**Saved entries:**
● ● ● ● ●

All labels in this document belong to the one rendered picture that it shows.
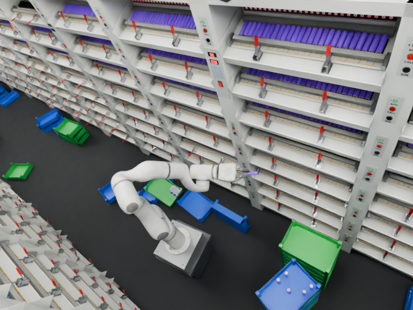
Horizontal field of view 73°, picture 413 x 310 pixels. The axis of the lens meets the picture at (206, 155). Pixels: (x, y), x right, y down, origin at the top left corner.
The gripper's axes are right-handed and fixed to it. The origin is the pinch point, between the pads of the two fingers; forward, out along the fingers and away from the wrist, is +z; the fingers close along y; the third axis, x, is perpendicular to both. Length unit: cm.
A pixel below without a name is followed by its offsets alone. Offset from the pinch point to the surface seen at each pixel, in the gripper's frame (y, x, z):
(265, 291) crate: -63, 30, 11
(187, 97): 44, -8, -36
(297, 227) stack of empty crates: -25, 42, 30
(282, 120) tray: 22.7, -20.1, 19.0
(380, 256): -39, 61, 82
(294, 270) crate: -50, 33, 28
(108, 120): 76, 97, -164
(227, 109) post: 29.5, -20.0, -9.1
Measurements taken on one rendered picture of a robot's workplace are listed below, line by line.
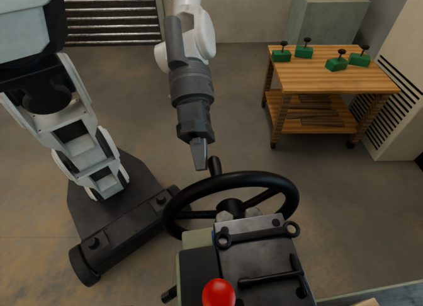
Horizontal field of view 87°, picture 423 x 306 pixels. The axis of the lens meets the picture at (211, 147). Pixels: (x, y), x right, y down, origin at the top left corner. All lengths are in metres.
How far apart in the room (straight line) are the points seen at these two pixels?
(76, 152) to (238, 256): 0.71
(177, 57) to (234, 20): 2.65
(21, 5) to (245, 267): 0.45
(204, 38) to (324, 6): 1.81
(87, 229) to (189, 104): 1.02
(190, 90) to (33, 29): 0.26
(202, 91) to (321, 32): 1.94
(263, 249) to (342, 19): 2.17
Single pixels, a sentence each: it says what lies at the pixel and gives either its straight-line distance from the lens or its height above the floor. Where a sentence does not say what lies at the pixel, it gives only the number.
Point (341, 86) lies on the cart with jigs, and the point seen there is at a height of 0.53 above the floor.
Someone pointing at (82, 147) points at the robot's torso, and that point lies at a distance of 0.88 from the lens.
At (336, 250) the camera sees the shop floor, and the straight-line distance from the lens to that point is 1.47.
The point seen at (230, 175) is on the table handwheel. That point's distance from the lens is 0.37.
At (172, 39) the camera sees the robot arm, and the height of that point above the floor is 1.08.
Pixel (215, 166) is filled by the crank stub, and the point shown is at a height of 0.93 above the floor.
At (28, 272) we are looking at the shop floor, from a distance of 1.60.
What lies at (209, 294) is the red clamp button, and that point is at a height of 1.02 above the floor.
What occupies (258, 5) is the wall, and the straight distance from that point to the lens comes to 3.07.
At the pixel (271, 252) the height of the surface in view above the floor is 1.00.
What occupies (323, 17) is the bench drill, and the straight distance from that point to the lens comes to 2.27.
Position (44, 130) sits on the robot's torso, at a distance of 0.75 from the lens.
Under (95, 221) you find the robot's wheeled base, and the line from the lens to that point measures 1.33.
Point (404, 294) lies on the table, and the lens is 0.44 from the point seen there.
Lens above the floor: 1.26
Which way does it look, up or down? 48 degrees down
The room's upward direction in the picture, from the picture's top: 1 degrees counter-clockwise
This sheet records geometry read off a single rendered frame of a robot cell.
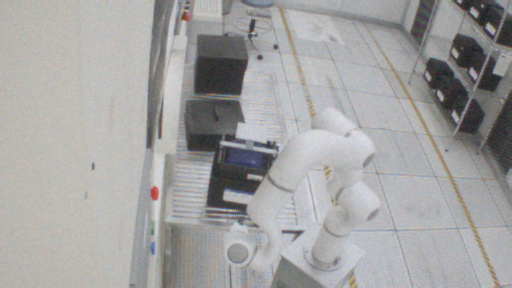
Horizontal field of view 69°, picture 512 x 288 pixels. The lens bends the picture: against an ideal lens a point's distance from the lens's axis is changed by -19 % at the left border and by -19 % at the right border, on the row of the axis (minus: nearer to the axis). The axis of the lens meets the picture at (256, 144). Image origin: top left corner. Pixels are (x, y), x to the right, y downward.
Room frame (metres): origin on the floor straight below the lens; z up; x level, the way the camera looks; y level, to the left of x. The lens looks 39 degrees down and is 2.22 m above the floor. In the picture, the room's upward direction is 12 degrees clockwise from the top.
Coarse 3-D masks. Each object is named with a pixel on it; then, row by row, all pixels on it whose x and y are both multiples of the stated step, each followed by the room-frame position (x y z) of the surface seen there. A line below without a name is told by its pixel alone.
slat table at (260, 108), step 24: (192, 72) 2.37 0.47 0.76; (264, 72) 2.54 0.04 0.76; (216, 96) 2.16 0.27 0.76; (240, 96) 2.21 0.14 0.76; (264, 96) 2.27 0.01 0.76; (264, 120) 2.03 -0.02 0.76; (192, 168) 1.54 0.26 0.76; (168, 192) 1.35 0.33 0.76; (168, 216) 1.22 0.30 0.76; (192, 216) 1.25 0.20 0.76; (216, 216) 1.28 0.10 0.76; (288, 216) 1.37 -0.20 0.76; (168, 240) 1.19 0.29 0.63; (168, 264) 1.19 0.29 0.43
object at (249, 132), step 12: (240, 132) 1.46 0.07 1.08; (252, 132) 1.48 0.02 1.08; (264, 132) 1.49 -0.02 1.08; (228, 144) 1.47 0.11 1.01; (240, 144) 1.48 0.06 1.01; (252, 144) 1.46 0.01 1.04; (276, 144) 1.56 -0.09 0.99; (276, 156) 1.48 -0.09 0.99; (228, 168) 1.37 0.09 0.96; (240, 168) 1.37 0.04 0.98; (252, 168) 1.38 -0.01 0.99; (240, 180) 1.37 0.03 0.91; (252, 180) 1.38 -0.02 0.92
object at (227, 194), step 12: (216, 144) 1.56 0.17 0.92; (264, 144) 1.61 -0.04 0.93; (216, 156) 1.60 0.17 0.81; (216, 168) 1.57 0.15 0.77; (216, 180) 1.33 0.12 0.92; (228, 180) 1.34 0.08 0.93; (216, 192) 1.33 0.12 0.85; (228, 192) 1.34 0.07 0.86; (240, 192) 1.34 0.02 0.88; (252, 192) 1.34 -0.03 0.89; (216, 204) 1.33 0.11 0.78; (228, 204) 1.34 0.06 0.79; (240, 204) 1.34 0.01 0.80
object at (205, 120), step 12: (192, 108) 1.86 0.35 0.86; (204, 108) 1.88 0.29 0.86; (216, 108) 1.86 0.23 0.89; (228, 108) 1.92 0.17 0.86; (240, 108) 1.95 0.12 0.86; (192, 120) 1.76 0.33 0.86; (204, 120) 1.78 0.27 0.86; (216, 120) 1.80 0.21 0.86; (228, 120) 1.82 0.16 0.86; (240, 120) 1.84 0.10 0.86; (192, 132) 1.67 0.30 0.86; (204, 132) 1.69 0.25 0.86; (216, 132) 1.71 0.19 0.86; (228, 132) 1.73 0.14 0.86; (192, 144) 1.66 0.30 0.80; (204, 144) 1.68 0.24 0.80
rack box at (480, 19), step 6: (474, 0) 3.90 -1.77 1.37; (480, 0) 3.81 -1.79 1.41; (486, 0) 3.78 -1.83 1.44; (492, 0) 3.87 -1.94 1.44; (474, 6) 3.88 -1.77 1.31; (480, 6) 3.75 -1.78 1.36; (486, 6) 3.71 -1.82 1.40; (492, 6) 3.72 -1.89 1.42; (498, 6) 3.74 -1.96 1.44; (468, 12) 3.95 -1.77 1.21; (474, 12) 3.84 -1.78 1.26; (480, 12) 3.75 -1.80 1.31; (486, 12) 3.70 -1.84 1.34; (474, 18) 3.81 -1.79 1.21; (480, 18) 3.72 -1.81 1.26; (480, 24) 3.71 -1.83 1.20
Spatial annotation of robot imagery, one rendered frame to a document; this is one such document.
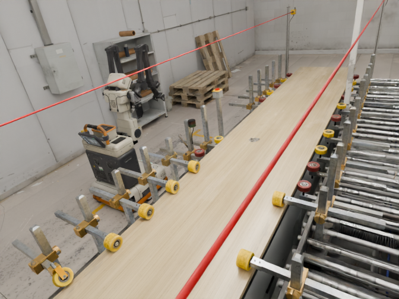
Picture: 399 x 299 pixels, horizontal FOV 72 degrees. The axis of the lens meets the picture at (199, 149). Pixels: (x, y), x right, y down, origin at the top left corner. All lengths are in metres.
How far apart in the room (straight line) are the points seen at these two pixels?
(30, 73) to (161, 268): 3.44
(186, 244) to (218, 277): 0.25
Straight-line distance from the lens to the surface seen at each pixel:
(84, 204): 1.61
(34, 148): 4.42
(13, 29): 4.29
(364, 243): 1.65
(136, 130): 3.14
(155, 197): 2.02
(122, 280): 1.42
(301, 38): 9.67
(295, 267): 1.12
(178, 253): 1.43
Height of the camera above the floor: 1.97
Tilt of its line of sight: 29 degrees down
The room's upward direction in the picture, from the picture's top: 8 degrees counter-clockwise
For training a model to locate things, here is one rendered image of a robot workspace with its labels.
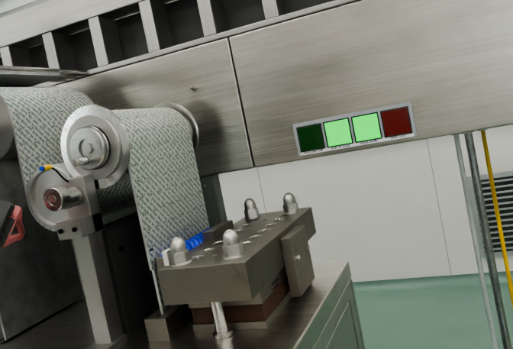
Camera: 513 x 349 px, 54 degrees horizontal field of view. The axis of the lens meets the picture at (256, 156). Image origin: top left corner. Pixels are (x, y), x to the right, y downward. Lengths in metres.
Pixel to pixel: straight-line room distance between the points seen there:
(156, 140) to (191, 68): 0.27
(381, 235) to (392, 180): 0.38
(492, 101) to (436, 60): 0.13
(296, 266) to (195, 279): 0.21
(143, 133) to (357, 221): 2.72
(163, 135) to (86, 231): 0.24
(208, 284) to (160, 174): 0.25
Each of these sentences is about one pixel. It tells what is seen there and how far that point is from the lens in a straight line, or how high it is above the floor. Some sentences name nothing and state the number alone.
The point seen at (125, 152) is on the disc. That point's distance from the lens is 0.90.
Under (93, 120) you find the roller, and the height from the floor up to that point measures 1.30.
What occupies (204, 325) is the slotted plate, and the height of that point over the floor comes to 0.91.
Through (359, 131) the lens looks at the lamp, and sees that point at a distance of 1.07.
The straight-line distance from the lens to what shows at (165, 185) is 0.98.
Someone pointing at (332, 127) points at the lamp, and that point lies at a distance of 1.08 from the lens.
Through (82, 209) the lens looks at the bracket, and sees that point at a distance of 0.93.
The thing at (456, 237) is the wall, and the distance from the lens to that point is 3.51.
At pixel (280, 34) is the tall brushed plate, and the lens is 1.12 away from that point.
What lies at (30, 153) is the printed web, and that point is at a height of 1.27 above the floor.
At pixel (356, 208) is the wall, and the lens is 3.52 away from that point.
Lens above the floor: 1.23
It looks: 3 degrees down
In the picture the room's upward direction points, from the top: 11 degrees counter-clockwise
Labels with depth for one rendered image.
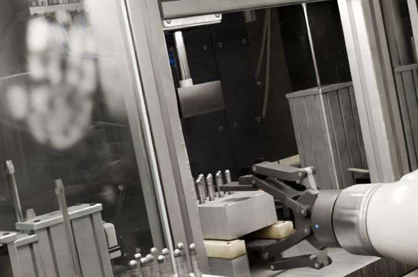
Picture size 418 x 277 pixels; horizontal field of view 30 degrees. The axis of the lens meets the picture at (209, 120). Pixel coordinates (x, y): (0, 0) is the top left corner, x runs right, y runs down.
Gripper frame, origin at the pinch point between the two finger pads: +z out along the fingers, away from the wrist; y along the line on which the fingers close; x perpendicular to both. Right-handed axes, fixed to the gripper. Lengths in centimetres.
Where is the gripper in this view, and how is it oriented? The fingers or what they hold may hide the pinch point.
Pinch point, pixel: (243, 215)
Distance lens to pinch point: 115.5
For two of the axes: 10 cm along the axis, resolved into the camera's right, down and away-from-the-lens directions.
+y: -1.8, -9.8, -0.6
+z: -6.4, 0.7, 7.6
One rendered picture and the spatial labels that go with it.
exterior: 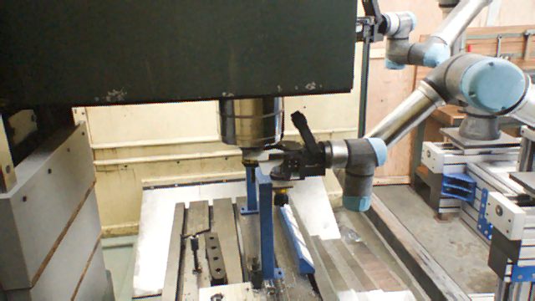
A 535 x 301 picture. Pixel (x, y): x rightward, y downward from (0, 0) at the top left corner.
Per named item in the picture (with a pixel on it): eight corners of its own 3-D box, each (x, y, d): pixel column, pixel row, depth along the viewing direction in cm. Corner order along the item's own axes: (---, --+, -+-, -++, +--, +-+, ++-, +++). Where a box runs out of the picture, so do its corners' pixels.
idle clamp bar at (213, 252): (218, 247, 148) (217, 230, 146) (229, 295, 124) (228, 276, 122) (204, 249, 147) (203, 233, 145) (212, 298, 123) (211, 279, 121)
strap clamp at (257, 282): (258, 285, 128) (257, 242, 123) (265, 316, 116) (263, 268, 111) (247, 286, 128) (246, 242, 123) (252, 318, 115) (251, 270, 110)
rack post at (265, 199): (282, 270, 135) (280, 185, 125) (285, 281, 130) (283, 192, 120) (251, 274, 133) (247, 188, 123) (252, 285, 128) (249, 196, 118)
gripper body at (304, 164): (282, 181, 101) (329, 179, 104) (283, 148, 98) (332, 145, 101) (274, 170, 108) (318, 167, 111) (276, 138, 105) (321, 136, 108)
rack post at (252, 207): (263, 206, 176) (261, 139, 166) (265, 212, 171) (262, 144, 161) (239, 208, 174) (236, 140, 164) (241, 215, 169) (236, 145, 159)
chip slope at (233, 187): (319, 214, 225) (320, 170, 217) (369, 304, 160) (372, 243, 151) (148, 232, 213) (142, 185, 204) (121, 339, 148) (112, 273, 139)
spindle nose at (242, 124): (211, 131, 104) (207, 84, 100) (272, 124, 109) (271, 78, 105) (226, 152, 90) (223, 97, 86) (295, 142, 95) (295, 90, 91)
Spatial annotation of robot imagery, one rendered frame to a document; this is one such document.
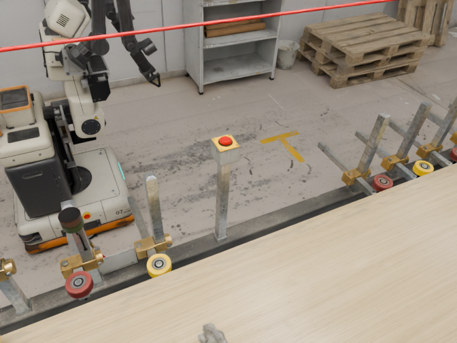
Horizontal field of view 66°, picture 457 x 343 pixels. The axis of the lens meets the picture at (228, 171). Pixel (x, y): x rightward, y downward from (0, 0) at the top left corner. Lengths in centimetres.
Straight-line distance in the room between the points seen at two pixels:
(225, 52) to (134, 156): 179
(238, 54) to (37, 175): 285
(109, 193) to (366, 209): 154
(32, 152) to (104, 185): 57
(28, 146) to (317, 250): 145
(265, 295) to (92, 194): 149
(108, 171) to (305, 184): 147
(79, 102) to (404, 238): 167
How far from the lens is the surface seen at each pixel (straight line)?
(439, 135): 211
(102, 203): 232
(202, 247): 151
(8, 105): 214
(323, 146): 189
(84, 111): 209
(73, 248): 140
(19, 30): 367
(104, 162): 258
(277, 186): 278
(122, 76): 394
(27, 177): 212
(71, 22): 190
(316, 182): 290
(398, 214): 156
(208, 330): 111
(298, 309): 119
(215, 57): 418
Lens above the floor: 194
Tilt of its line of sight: 43 degrees down
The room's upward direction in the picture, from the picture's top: 4 degrees clockwise
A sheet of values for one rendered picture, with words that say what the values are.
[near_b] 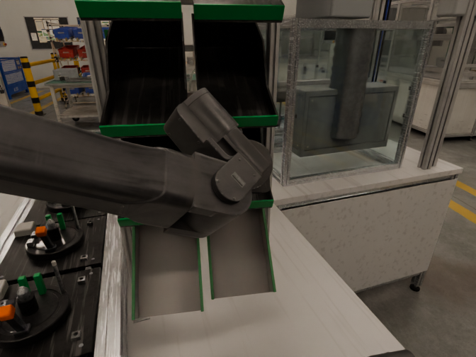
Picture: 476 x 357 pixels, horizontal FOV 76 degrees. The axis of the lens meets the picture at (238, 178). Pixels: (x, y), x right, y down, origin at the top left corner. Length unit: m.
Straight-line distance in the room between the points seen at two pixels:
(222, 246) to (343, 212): 0.95
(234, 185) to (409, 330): 1.91
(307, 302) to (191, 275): 0.34
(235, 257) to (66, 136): 0.50
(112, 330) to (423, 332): 1.77
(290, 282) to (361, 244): 0.89
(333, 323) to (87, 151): 0.72
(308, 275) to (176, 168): 0.73
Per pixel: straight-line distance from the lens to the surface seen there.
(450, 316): 2.33
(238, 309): 0.84
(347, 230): 1.63
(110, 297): 0.80
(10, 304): 0.68
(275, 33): 0.65
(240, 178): 0.29
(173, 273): 0.67
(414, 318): 2.21
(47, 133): 0.26
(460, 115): 5.83
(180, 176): 0.27
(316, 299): 0.89
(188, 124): 0.33
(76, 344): 0.71
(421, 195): 1.86
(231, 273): 0.69
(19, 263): 0.97
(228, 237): 0.70
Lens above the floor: 1.49
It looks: 25 degrees down
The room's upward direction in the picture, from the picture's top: straight up
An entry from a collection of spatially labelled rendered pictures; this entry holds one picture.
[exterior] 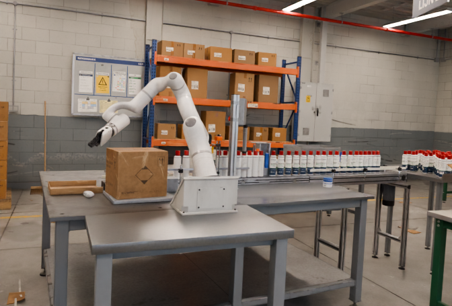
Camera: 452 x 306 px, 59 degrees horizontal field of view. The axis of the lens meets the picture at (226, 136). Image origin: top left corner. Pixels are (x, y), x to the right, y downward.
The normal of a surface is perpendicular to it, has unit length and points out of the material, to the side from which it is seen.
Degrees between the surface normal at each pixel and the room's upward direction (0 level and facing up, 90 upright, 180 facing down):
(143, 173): 90
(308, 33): 90
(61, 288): 90
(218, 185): 90
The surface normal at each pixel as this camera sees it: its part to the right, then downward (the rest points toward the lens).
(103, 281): 0.38, 0.07
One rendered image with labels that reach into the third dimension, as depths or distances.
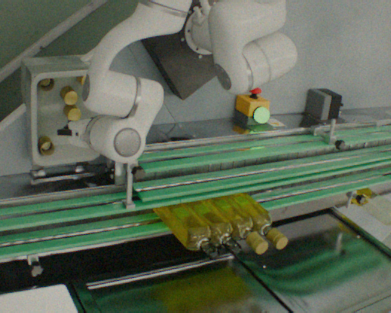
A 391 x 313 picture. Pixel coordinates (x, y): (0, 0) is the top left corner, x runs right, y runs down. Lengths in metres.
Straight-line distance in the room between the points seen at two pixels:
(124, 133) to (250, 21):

● ● ● ● ●

**Work instructions:** Filter the records down to the lines containing the word "close", and copy those.

**Solution to this task:**
The gripper's axes are right-handed and fixed to it. The origin is the pinch point, between the pads of the two fingers; forward, out along the fingers and away from the wrist, is +z; the fingers close along y; the third axis, x, is perpendicular to both. Length unit: cm.
Gripper frame, origin at the pinch point between the two finger pads: +z out along the fingers, away from the wrist; y along the line on which the fingers close; x perpendicular to both. Right-handed axes, fixed to the gripper. Lengths in centimetres.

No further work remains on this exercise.